Supplied data —
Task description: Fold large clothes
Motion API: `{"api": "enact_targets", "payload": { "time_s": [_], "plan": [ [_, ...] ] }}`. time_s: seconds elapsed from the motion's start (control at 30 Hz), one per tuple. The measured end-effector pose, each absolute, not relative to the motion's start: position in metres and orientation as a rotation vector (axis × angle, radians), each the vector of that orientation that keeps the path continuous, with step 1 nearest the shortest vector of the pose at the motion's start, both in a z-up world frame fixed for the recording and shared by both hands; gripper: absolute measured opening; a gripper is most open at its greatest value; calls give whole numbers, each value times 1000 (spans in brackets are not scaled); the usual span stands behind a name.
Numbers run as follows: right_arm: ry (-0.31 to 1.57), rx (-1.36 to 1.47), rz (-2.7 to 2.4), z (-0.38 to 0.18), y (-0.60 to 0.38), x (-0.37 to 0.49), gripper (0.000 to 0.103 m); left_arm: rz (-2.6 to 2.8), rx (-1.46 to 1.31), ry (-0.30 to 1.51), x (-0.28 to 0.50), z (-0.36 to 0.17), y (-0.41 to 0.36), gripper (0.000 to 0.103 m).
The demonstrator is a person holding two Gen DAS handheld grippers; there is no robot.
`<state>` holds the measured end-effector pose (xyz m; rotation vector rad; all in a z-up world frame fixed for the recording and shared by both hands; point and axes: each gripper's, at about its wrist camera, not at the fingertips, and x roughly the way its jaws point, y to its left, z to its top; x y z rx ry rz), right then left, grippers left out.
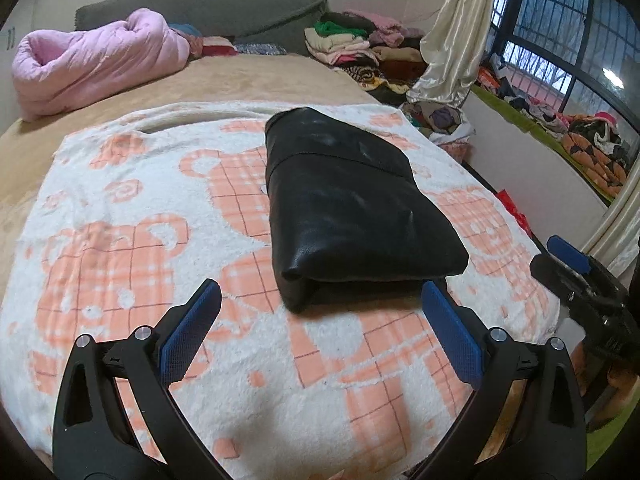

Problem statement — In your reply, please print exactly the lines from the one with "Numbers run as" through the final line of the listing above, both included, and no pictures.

Response —
Numbers run as follows: right_arm: ry (-0.31 to 1.57), rx (-1.36 to 1.47), rz (-2.7 to 2.4), z (-0.38 to 0.18), y (-0.60 to 0.38), x (-0.37 to 0.49), gripper (0.000 to 0.103 m); left_arm: rz (-2.6 to 2.8), rx (-1.46 to 1.31), ry (-0.30 to 1.51), x (-0.28 to 0.50), z (-0.36 to 0.17), y (-0.41 to 0.36), gripper (0.000 to 0.103 m).
The demonstrator is a person holding two Gen DAS handheld grippers; there is no robot.
`<state>` holds the measured end-effector pose (xyz m; rotation vector rad; all in a z-up world frame fixed for the recording and shared by both hands; point and axes: each gripper's, at about its wrist camera, not at the fingertips, and x roughly the way its jaws point, y to its left, z to its top; x y z rx ry rz), right then left, grippers left out.

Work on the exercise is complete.